** Supplied material follows **

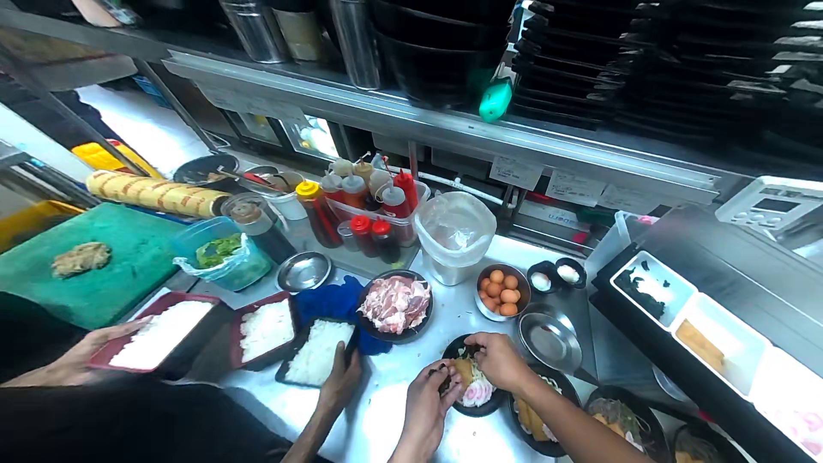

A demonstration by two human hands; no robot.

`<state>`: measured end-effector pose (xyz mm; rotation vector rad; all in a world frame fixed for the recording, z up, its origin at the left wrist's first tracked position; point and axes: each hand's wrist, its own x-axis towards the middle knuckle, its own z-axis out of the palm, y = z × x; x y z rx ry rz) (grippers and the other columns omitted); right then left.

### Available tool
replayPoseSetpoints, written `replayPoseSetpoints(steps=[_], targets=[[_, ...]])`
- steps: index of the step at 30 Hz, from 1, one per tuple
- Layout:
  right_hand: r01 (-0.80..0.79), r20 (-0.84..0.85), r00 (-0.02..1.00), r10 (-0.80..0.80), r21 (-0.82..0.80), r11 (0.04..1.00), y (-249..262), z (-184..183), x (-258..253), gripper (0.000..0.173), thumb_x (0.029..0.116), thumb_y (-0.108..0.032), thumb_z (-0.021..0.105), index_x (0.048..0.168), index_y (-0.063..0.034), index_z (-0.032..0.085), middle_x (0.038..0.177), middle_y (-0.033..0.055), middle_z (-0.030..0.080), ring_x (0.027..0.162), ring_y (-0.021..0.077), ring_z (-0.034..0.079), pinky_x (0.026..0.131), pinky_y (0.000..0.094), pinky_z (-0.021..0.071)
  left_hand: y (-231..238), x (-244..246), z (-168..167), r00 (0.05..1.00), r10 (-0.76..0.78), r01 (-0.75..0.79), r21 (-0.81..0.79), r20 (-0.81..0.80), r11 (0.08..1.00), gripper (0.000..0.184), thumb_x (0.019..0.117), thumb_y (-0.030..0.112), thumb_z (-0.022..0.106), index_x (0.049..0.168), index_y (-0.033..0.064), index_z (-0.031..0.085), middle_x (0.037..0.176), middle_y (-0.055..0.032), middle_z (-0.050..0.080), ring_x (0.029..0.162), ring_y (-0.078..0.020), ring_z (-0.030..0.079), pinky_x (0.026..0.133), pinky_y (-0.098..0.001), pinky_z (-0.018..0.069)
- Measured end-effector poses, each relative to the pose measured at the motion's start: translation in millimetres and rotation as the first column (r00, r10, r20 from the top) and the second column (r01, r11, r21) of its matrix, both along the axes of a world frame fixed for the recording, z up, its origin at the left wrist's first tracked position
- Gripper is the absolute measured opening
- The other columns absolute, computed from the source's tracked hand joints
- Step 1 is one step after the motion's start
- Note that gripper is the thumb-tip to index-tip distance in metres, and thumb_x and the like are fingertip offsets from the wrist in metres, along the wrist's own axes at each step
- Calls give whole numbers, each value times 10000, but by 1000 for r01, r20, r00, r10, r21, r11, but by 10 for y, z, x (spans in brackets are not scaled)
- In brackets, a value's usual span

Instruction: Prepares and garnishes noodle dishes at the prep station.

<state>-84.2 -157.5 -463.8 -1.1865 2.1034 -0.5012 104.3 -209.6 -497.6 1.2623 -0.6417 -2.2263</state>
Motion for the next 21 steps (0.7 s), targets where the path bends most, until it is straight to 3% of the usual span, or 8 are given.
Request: replayPoseSetpoints(steps=[3,5,7,13,17,21], targets=[[98,-2,995,-99,-54,994,-68,-105,-23,249,920,-144,628,1103,-233,771,1022,-47,761,899,89,723,863,374,609,5,61,26,1000,21,-21,-10,-1,1000,268,1037,84,544,1272,-12,630,1082,-211,708,937,-309,720,818,-442,623],[183,129,977,-169,-114,976,-65,-136,-63,192,921,-156,668,1071,-208,775,972,-54,767,808,70,734,801,324,642,20,101,42,998,20,-19,12,-52,1000,289,1050,113,531,1295,-6,627,1124,-211,701,981,-316,714,856,-452,615],[278,283,931,-232,-133,951,-31,-121,-78,176,925,-117,683,1071,-158,773,976,-20,771,793,101,751,776,326,665,37,119,54,992,26,-16,83,-126,996,318,1069,156,503,1318,-7,615,1176,-218,692,1042,-332,704,905,-475,602],[394,453,836,-310,-101,914,88,-23,-94,206,947,-58,641,1112,-95,759,1056,40,765,835,154,764,791,351,672,86,-3,37,980,90,-51,215,-176,975,328,1073,182,489,1307,-13,612,1183,-223,686,1066,-338,696,916,-481,597],[480,588,740,-326,-123,868,195,84,-148,193,924,-65,710,1115,-49,735,980,99,760,790,216,757,739,377,668,118,-29,60,981,97,-58,227,-166,972,323,1062,170,492,1305,-7,610,1180,-219,689,1071,-333,696,920,-481,593],[520,580,726,-369,-113,847,230,123,-203,208,886,-117,780,1068,-57,701,885,98,754,732,233,755,665,390,668,141,4,87,983,98,-63,219,-153,974,318,1059,180,503,1290,-3,622,1160,-216,696,1034,-324,703,898,-474,599]])
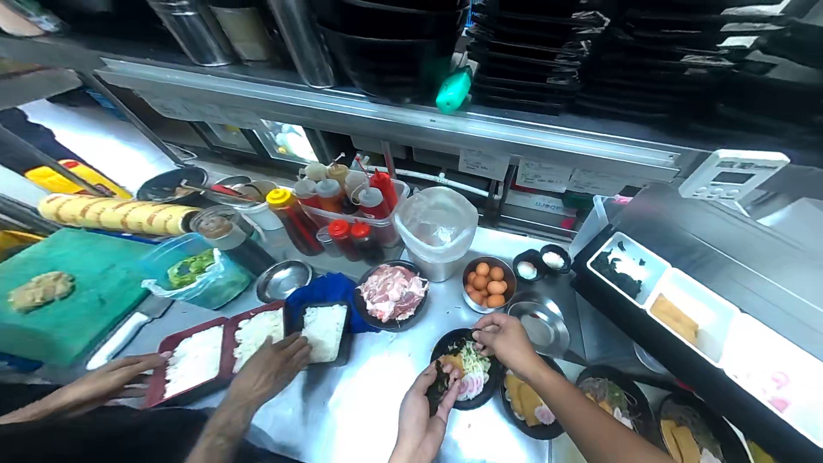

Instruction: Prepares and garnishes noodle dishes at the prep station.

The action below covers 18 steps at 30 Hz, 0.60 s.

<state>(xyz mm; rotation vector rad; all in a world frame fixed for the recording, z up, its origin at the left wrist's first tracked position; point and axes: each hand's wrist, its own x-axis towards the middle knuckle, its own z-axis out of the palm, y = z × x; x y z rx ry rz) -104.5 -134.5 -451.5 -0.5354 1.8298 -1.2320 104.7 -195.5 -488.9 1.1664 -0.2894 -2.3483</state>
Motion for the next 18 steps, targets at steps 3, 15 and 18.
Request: replayPoseSetpoints(steps=[3,15,18], targets=[[-76,-57,995,80,55,996,-84,-121,48,184,926,-194,747,1077,-89,736,922,55,768,776,186,759,715,371,668,18,21,-1,1000,13,-13,-14,24,1000,318,1066,185,490,1284,-4,623,1143,-203,705,1032,-313,707,894,-468,601],[-648,-545,431,719,367,667,480,111,396,555,821,-386,816,1338,-277,647,1234,34,663,1184,229,608,1037,464,513,240,-49,118,972,-229,233,82,-55,969,342,1080,221,411,1186,-31,616,1054,-238,682,947,-349,693,839,-534,593],[-586,-590,495,637,315,747,916,-31,388,233,896,-310,741,1100,-197,746,1125,26,697,1087,185,654,970,404,556,413,-154,81,931,-359,364,84,-69,928,374,1083,221,407,1225,-23,653,1099,-233,693,978,-338,694,865,-511,590]])
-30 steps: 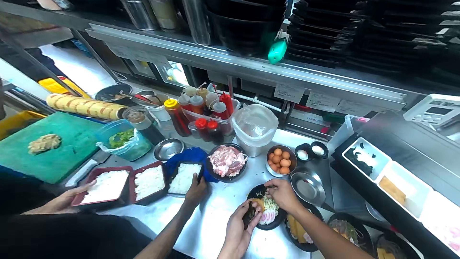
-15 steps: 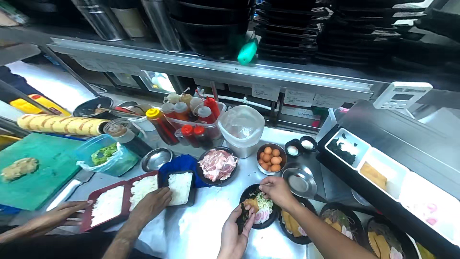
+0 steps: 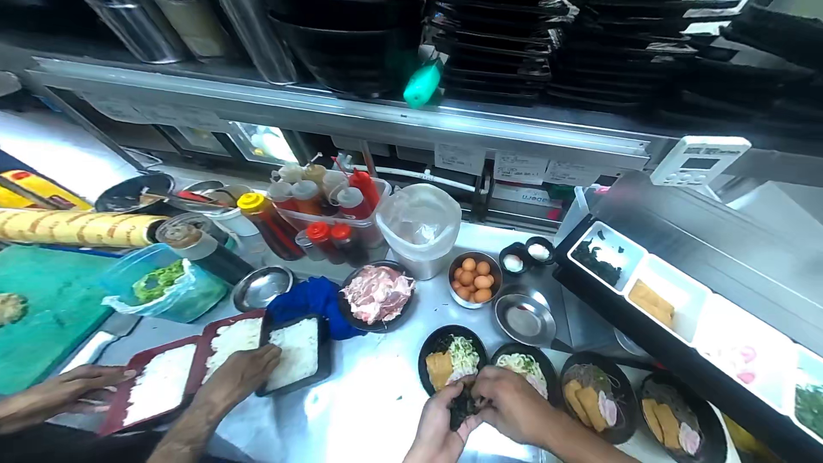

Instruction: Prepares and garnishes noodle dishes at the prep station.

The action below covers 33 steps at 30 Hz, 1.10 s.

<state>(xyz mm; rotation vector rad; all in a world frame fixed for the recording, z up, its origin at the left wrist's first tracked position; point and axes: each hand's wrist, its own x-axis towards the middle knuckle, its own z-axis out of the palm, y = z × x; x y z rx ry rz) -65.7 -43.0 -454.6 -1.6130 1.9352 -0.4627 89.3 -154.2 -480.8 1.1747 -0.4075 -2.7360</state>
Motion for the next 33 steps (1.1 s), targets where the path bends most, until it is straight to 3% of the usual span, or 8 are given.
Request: replayPoseSetpoints(steps=[4,7,9,12,15,22,26,33], targets=[[332,164,930,-330,16,943,396,-6,-79,88,905,-230,718,940,-159,756,1008,-28,719,939,85,677,881,319,582,154,-199,-32,993,-105,109,73,-61,991,410,1088,234,370,1258,-28,635,1161,-262,680,1062,-396,682,941,-591,560],[428,365,831,-420,63,902,535,85,-156,391,833,-255,842,1190,-193,696,1115,-37,725,917,83,717,832,316,642,245,-359,-11,988,-128,136,92,-90,986,412,1094,267,370,1241,-27,619,1133,-246,689,1030,-367,692,900,-560,581],[361,262,890,-373,96,928,568,170,-148,643,811,-412,864,1381,-248,618,1208,-7,667,956,105,684,850,333,621,311,-442,22,978,-177,186,75,-109,980,432,1104,332,399,1232,-20,613,1093,-223,695,983,-320,699,865,-504,594],[410,157,897,-412,50,911,605,131,-162,339,862,-314,773,1187,-230,728,1108,8,699,956,134,676,881,370,592,366,-517,36,963,-241,249,52,-119,967,450,1107,349,416,1295,-21,590,1162,-233,684,1049,-338,694,934,-519,581],[553,336,777,-531,38,832,658,82,-304,160,871,-201,752,1028,-173,756,1031,-15,729,879,92,704,827,324,623,330,-555,-30,955,-234,237,-5,-179,971,395,1105,240,415,1324,-38,590,1244,-271,653,1127,-405,665,1002,-581,540],[575,359,746,-561,79,815,602,97,-594,178,849,-199,788,1017,-165,741,949,-30,740,804,99,714,771,329,634,192,-667,-77,934,-337,277,-355,-119,893,330,920,28,696,1240,-19,630,1184,-234,670,987,-355,700,875,-528,602],[651,506,612,-607,114,751,550,106,-629,162,843,-126,794,989,-122,724,921,32,745,735,192,738,697,389,664,159,-701,-111,955,-293,243,-472,-34,848,303,850,-70,622,1146,-13,651,1085,-207,679,852,-299,691,730,-458,614],[720,496,543,-677,138,680,507,45,-702,141,867,-131,756,1001,-124,715,919,45,740,707,197,733,658,392,662,152,-766,-160,979,-205,171,-534,-5,828,238,891,-58,585,1110,-13,667,1082,-200,687,847,-288,685,714,-440,605]])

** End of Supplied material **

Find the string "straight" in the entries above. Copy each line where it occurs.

Result of this exercise.
Motion for the next 21 steps (0.7 s), targets where the path bends most, until it is straight to 3% of the usual span, or 8 are given.
Motion for the next 33 steps (1.1 s), targets where the path bends most, until it is straight to 3% of the usual span, or 8 are given.

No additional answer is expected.